__Exercise aim__
Copy word for word the lines in the records below, starting at the line with "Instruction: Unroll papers" and ending at the line with "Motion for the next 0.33". Skip the pictures.

*** Begin section ***

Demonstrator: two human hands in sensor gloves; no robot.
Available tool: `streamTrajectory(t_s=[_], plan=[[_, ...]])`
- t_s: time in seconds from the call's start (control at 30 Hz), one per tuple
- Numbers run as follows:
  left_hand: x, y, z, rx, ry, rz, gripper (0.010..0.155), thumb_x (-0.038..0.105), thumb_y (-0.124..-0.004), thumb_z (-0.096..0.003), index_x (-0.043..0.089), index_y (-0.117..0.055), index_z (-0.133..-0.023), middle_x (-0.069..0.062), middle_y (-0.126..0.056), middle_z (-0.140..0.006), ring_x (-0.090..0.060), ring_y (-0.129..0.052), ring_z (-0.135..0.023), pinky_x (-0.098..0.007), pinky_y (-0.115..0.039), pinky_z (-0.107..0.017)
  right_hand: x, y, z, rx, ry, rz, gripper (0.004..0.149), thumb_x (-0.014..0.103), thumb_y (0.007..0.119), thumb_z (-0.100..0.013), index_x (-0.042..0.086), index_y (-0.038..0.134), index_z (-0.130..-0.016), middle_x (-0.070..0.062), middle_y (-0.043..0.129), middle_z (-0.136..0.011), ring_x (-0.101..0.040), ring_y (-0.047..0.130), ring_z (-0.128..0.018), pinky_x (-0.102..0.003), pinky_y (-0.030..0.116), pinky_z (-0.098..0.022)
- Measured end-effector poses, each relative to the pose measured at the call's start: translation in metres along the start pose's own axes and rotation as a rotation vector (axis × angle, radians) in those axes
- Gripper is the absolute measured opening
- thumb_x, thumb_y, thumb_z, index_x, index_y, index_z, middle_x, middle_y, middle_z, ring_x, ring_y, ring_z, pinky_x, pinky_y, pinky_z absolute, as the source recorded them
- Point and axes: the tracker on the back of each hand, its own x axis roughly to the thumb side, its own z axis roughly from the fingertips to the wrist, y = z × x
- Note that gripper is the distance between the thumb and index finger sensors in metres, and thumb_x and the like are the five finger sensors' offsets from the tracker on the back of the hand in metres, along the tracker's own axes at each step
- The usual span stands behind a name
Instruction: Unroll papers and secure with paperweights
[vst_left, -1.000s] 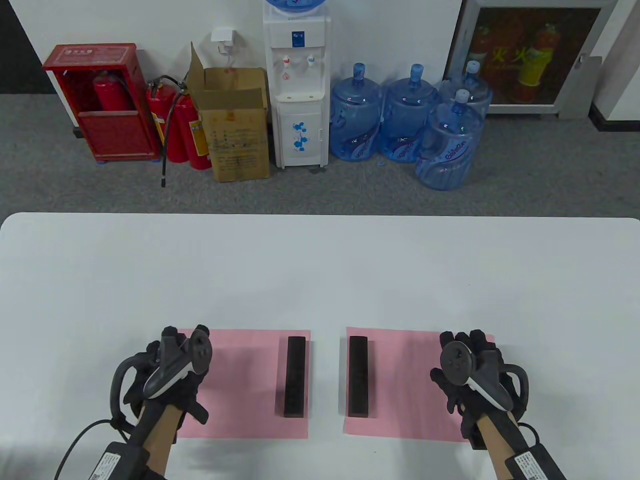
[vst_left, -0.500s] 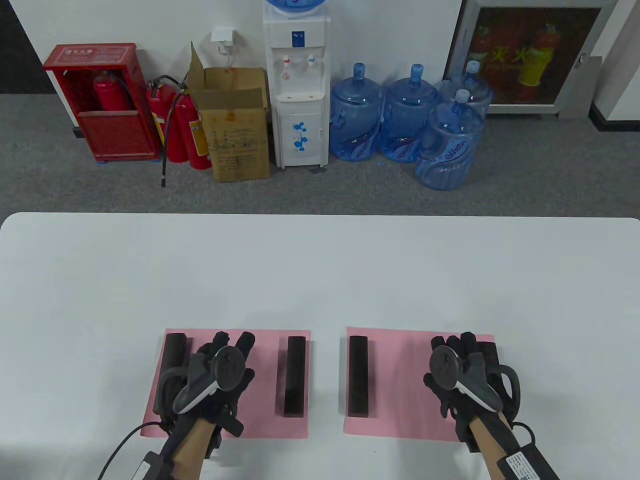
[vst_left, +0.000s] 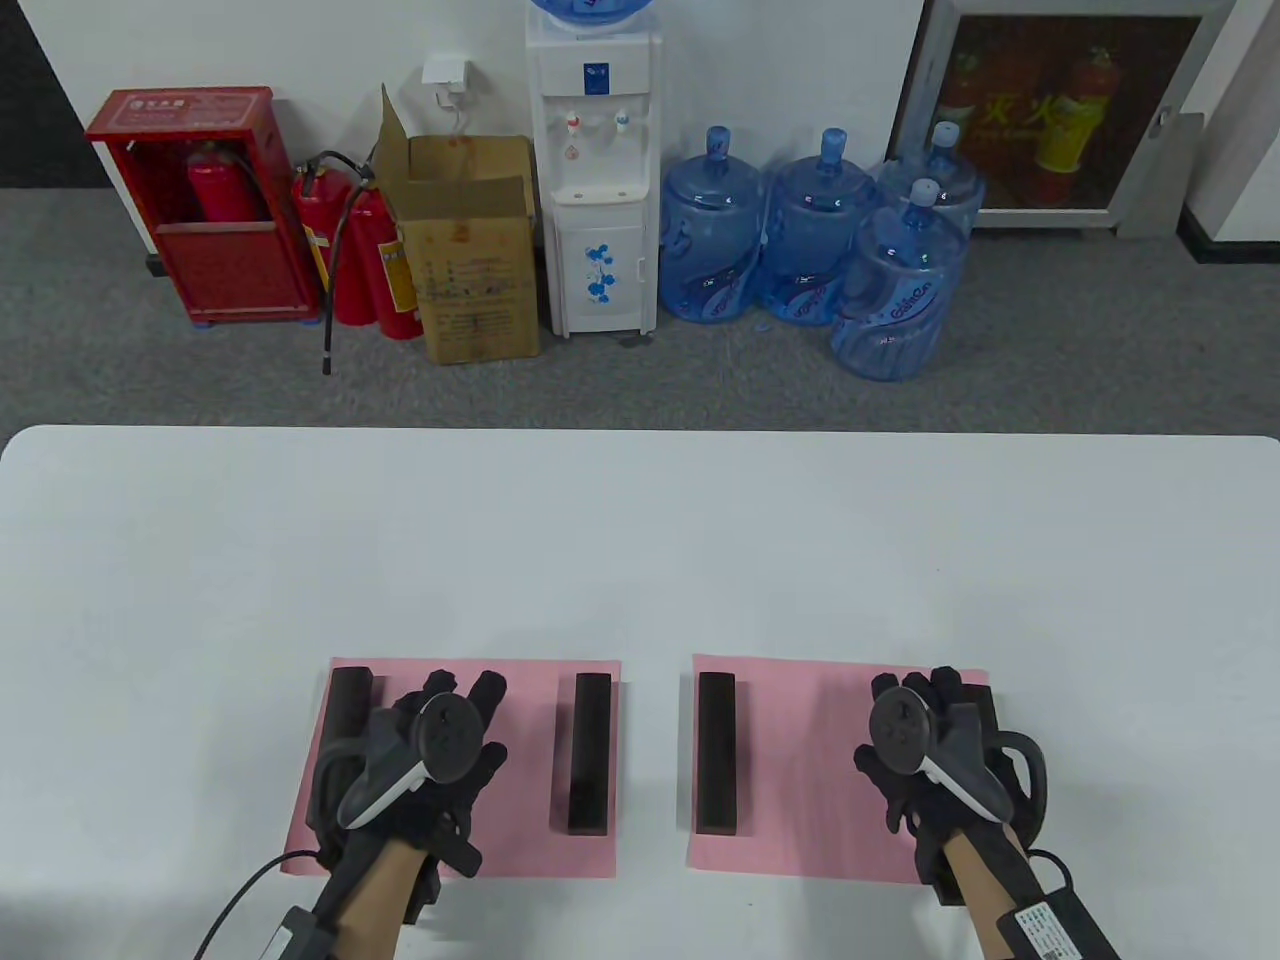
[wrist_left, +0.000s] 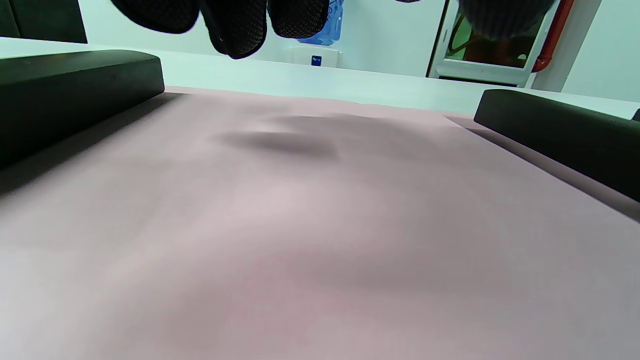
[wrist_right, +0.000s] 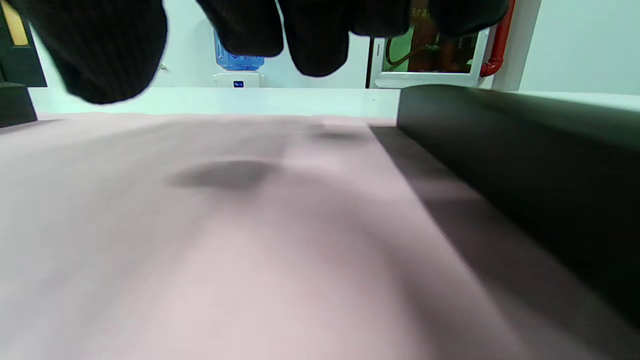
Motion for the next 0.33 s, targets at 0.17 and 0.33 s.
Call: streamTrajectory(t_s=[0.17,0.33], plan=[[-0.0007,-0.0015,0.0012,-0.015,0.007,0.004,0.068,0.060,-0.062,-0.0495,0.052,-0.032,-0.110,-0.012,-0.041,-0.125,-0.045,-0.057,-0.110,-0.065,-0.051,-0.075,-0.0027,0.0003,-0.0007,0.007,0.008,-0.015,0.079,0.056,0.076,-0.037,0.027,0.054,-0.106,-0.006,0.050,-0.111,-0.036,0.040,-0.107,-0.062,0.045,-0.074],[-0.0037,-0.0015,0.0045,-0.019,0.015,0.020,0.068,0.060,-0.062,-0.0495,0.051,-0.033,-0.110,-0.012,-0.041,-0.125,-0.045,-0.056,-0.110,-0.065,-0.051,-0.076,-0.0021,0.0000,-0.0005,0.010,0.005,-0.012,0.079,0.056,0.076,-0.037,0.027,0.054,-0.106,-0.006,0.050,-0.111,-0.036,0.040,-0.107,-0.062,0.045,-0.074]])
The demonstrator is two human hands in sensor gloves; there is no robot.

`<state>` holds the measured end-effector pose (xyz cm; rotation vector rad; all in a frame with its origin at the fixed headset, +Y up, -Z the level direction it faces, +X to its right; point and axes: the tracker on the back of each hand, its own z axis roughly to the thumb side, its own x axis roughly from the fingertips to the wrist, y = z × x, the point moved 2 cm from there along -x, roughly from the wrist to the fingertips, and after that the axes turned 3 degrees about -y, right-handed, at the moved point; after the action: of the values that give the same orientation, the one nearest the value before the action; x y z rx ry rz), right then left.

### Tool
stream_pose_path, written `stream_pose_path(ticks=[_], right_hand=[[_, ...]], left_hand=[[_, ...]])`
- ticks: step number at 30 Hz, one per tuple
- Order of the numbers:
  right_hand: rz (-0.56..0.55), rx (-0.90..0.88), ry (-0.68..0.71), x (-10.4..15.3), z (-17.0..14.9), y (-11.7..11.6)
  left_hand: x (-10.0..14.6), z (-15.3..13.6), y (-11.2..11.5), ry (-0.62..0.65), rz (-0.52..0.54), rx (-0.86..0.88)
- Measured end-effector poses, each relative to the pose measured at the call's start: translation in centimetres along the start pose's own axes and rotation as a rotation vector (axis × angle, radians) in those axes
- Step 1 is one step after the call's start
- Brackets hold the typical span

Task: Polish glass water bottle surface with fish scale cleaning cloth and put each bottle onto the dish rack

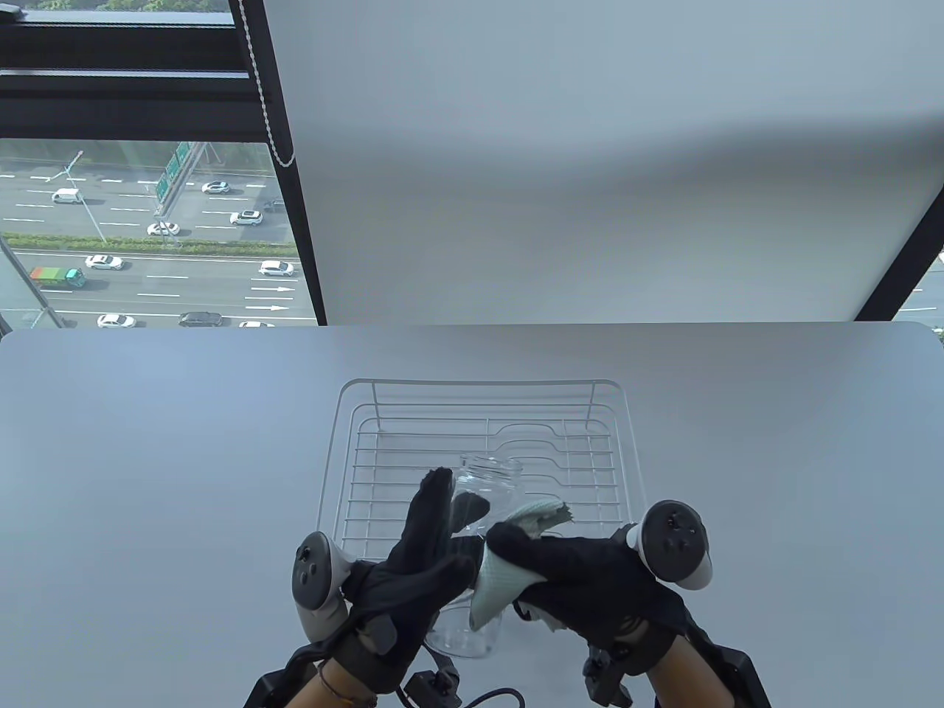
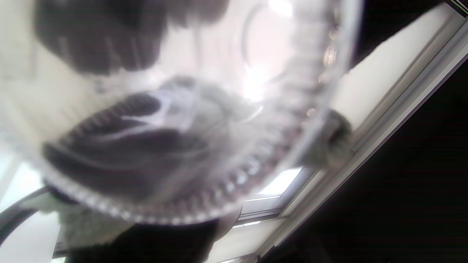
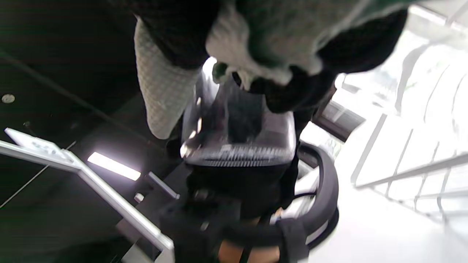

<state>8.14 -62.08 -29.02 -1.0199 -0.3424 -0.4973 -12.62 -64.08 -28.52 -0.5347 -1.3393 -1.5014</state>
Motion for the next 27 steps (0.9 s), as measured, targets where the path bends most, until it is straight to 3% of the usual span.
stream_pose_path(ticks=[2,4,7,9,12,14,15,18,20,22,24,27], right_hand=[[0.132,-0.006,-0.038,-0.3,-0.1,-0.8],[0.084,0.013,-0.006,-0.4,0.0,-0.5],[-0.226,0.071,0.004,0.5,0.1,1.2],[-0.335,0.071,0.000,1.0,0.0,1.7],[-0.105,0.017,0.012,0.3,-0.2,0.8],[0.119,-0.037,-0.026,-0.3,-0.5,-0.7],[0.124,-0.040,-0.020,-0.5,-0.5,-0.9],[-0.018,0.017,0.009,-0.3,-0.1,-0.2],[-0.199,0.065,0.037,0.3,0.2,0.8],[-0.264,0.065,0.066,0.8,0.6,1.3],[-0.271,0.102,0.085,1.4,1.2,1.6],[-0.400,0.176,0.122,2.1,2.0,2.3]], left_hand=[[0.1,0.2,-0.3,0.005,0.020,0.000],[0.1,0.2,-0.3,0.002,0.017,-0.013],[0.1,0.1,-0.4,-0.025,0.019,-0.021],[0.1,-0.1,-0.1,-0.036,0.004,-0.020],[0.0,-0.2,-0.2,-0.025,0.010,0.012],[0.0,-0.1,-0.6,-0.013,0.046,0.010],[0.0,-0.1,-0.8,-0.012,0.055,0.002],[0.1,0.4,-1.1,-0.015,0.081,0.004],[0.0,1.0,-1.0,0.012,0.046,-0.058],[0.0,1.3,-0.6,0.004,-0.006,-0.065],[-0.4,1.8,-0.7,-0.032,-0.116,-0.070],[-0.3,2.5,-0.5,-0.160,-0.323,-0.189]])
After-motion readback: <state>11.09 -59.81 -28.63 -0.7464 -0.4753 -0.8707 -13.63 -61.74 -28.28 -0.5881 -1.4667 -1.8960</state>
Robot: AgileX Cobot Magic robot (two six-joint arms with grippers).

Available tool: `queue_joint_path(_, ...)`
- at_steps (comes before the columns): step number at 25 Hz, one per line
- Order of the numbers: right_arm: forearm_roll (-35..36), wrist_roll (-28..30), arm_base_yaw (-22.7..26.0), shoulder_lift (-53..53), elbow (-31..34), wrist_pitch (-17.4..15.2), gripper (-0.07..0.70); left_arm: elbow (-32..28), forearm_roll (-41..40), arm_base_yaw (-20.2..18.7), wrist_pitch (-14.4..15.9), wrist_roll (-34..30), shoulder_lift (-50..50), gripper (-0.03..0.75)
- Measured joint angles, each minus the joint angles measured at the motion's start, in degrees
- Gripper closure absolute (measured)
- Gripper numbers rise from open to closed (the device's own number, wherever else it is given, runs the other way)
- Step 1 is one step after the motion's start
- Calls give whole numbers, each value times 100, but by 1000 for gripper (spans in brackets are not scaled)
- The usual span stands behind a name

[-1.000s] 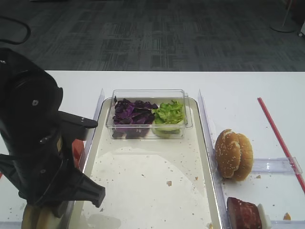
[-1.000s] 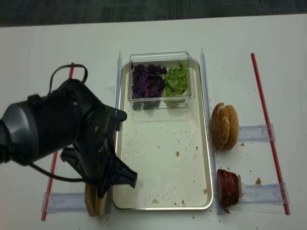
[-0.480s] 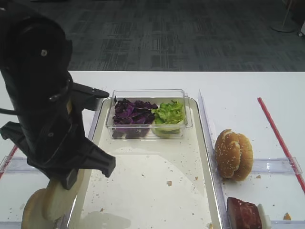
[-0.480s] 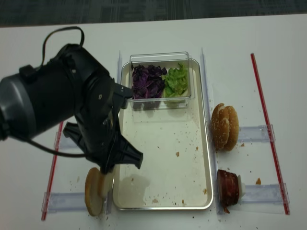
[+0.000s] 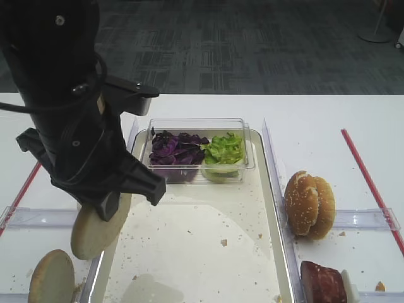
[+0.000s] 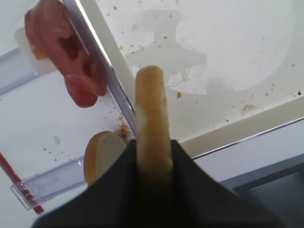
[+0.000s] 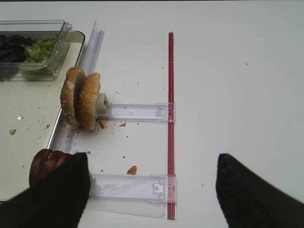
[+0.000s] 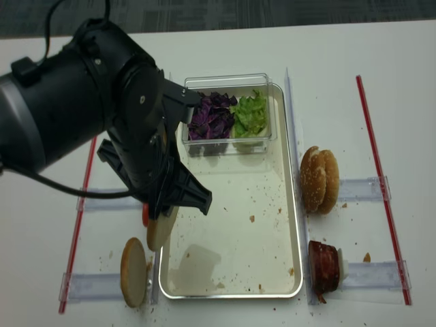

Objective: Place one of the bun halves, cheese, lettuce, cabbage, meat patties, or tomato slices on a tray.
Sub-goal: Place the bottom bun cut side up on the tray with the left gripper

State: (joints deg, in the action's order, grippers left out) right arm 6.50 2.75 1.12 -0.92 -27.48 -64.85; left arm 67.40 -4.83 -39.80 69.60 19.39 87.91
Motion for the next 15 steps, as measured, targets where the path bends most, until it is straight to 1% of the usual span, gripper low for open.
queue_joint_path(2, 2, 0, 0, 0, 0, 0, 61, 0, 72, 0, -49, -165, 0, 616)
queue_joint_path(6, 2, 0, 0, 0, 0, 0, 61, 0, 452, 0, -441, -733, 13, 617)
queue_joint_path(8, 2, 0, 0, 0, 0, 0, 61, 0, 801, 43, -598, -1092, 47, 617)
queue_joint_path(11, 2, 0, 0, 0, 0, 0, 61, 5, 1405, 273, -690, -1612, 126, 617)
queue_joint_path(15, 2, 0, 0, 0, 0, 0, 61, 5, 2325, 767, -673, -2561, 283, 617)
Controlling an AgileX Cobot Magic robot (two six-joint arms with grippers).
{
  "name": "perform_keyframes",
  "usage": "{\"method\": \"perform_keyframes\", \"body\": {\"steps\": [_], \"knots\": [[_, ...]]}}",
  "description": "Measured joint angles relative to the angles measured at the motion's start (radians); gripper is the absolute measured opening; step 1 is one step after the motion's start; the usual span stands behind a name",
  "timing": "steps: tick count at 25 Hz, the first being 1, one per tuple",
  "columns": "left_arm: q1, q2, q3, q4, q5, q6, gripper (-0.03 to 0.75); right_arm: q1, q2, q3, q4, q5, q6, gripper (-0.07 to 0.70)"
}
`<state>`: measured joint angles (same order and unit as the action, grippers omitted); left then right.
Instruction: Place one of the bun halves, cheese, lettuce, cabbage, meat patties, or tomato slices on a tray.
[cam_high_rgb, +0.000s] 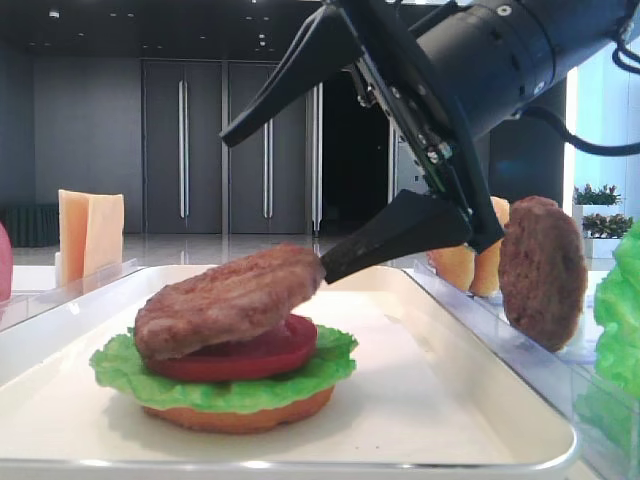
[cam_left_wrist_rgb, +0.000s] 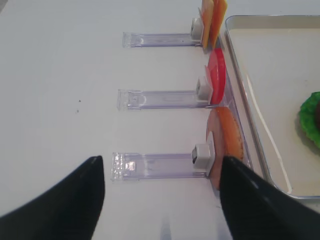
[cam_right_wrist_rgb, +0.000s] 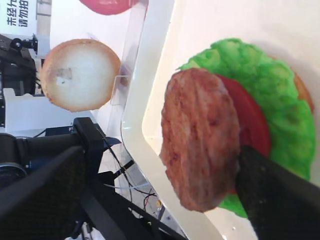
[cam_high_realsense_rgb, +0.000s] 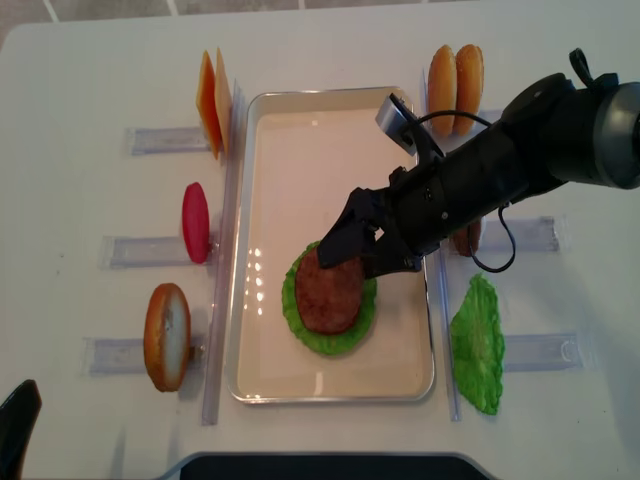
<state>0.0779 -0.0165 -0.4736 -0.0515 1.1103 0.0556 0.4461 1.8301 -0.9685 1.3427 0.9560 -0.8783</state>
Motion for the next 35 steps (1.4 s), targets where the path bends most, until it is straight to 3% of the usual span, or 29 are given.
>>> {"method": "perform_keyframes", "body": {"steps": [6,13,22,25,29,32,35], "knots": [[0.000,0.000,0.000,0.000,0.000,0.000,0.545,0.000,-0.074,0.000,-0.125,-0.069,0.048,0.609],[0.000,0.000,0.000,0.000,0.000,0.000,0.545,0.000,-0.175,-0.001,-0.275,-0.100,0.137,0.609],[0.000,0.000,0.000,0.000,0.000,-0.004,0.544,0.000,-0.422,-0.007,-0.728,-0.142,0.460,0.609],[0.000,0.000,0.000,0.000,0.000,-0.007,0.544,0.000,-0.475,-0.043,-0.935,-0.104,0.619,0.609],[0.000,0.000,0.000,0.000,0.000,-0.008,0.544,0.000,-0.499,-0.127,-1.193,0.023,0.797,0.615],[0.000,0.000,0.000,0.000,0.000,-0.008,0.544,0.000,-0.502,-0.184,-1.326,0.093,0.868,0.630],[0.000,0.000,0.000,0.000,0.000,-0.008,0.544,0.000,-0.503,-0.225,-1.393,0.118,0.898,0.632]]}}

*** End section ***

__Exercise output__
Instruction: Unroll papers and secure with paperweights
[vst_left, -1.000s] 
[vst_left, -0.500s] 
[vst_left, +0.000s] 
[wrist_left, +0.000s] 
[wrist_right, +0.000s] 
Motion for the next 0.33 s, targets at 0.17 and 0.33 s.

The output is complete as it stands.